In the 2004–05 season, the Roughriders finished first in the East Division with a record of 42 wins, 13 losses, and 5 overtime losses, for 89 points in the standings. They tied the West Division champions Omaha Lancers for the regular season overall title, the Anderson Cup. After three-game sweeps against the Indiana Ice and Chicago Steel, the Roughriders faced the Sioux City Musketeers winning game one of the Clark Cup finals 5–0, but lost game two, 1–2. After splitting games in Sioux City, the Roughriders finally defeated the Musketeers at home 4–1, to win their first Clark Cup championship. Goaltender Alex Stalock took most valuable player honors for the series. Future NHL players who played on this championship team included: Teddy Purcell, Justin Abdelkader, Alec Martinez, and Alex Stalock.
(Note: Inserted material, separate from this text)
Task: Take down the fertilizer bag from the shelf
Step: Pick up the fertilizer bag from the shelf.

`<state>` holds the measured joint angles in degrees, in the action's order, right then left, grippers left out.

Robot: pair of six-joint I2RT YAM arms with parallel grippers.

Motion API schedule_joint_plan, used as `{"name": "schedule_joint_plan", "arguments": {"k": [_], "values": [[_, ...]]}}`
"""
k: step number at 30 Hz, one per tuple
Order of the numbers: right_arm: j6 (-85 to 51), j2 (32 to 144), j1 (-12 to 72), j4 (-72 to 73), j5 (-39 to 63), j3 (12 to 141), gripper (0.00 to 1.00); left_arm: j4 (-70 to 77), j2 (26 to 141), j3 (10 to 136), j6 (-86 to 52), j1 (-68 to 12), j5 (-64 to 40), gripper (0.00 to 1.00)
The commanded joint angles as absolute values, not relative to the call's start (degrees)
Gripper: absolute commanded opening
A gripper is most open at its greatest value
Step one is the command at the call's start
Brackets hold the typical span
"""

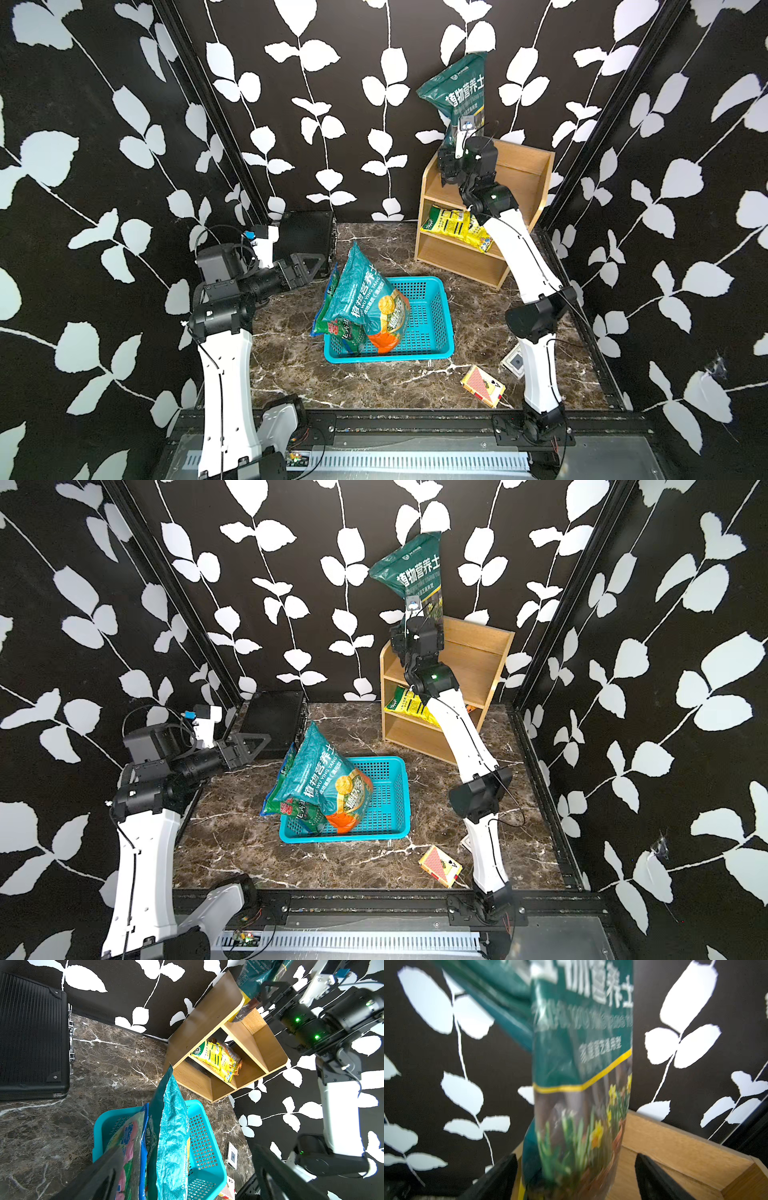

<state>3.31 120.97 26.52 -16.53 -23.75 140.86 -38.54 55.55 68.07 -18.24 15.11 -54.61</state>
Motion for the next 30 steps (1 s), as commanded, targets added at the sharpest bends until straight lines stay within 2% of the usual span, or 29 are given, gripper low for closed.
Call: {"name": "schedule_joint_plan", "arguments": {"k": [1, 3, 8, 9, 11, 14, 18, 21, 24, 26, 27, 30], "values": [[2.15, 114.46, 28.29, -3.97, -23.38, 131.02, 1.0, -37.04, 55.46, 67.15, -18.43, 15.3, -55.92, 0.99], [2.08, 115.98, 28.39, -5.19, -26.34, 134.04, 1.0, -37.0, 55.5, 67.08, -18.46, 15.33, -55.92, 0.99], [5.38, 132.26, 28.28, -20.56, -31.61, 163.86, 1.0, -36.79, 55.48, 66.96, -18.63, 15.35, -56.03, 0.99], [6.51, 134.26, 28.26, -20.62, -32.31, 166.4, 1.0, -36.68, 55.46, 66.96, -18.58, 15.3, -56.12, 0.99], [8.69, 134.26, 28.27, -15.91, -34.47, 163.04, 0.96, -36.54, 55.4, 66.88, -18.8, 15.35, -56.13, 0.99], [10.08, 132.5, 27.17, -7.99, -38.01, 155.68, 0.72, -36.44, 55.52, 66.8, -18.89, 15.36, -56.15, 0.99], [6.64, 134.29, 24.6, -12.22, -34.11, 158.69, 0.41, -36.3, 55.56, 66.76, -18.85, 15.32, -56.4, 0.99], [9.17, 132.53, 24.94, -10.23, -33.17, 155.47, 0.16, -36.29, 55.56, 66.8, -18.98, 15.32, -56.41, 0.99], [16.31, 127.56, 27.6, -0.06, -39.35, 145.53, 0.06, -36.21, 55.61, 66.8, -18.97, 15.35, -56.5, 0.99], [22.81, 123.74, 29.84, 9.69, -41.61, 137.17, 0.05, -36.09, 55.72, 66.71, -19.07, 15.37, -56.53, 0.99], [24.96, 122.22, 30.88, 12.43, -41.85, 134.37, 0.01, -36.11, 55.67, 66.71, -19.14, 15.34, -56.55, 0.99], [29.66, 119.97, 33.95, 14.93, -43.31, 130.92, 0.0, -35.91, 55.68, 66.62, -19.23, 15.32, -56.64, 0.99]]}}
In postseason awards, Roughriders' coach Mark Carlson was named Coach of the Year, and two Roughriders were named to the All-USHL second team.

The following season, the Roughriders won the Eastern Division regular season top playoff position based on goal differential against the Des Moines Buccaneers when both compiled 33 wins, 21 losses, and 6 overtime losses. The Roughriders also won the Corridor Cup against the Waterloo Black Hawks. In the playoffs, the Roughriders won the division semifinals against the Indiana Ice, 3-games-to-2, before bowing to eventual Clark Cup champion Des Moines in a three-game sweep. Roughriders' player Chad Costello finished on top of the league scoring race with 76 points, and teammate Teddy Purcell finished on top of the assists list with 52.

The 2006–07 season had the Roughriders finish in second place in the East Division with a 37–18–5 record. They defeated the Ohio Junior Blue Jackets in a four-game sweep bin the first round but lost both their round-robin games and were eliminated from the playoffs. In 2007–08, the Roughriders finished in third place in the East Division with a 33–22–5 record and were led in net with Brady Hjelle. The Roughriders were swept in the first round of the playoffs by the Waterloo Black Hawks three-games-to-none. The Roughriders would continue to lose in the first round of the playoffs over the next two seasons.

The Roughriders would again finish in first place in the Eastern Conference and capturing their second Anderson Cup during the 2010–11 season. In the playoffs, the Roughriders beat Muskegon in the quarterfinals 3-games-to-1, but lost in the conference semifinals to Green Bay in four games.

After the 2012–13 season, the Roughriders failed to qualify for the playoffs for the first time since their inaugural 1999–2000 season in Cedar Rapids. They finished in sixth place in the East Division with a 25–30–9 record for a total of 59 points. The Roughriders would bounce back, finishing in second place in the Eastern Conference in both the 2013–14 and 2014–15 seasons. However, they lost in the first round in the playoffs against the Dubuque Fighting Saints both seasons.

In the 2015–16 season, the Roughriders finished in first place in the league with a 40–15–5 record for a total of 85 points and capturing the franchise's third Anderson Cup. The Roughriders continued to struggle in the playoffs and lost to the Bloomington Thunder three-games-to-two in the first round. The Roughriders failed to qualify in the following 2016–17 season after a last place finish in the Eastern Conference.

In 2020 and the midst of the COVID-19 pandemic that curtailed the 2019–20 USHL season, the RoughRiders' home arena was damaged during the August 10 derecho, forcing the team to suspend operations for at least the 2020–21 season.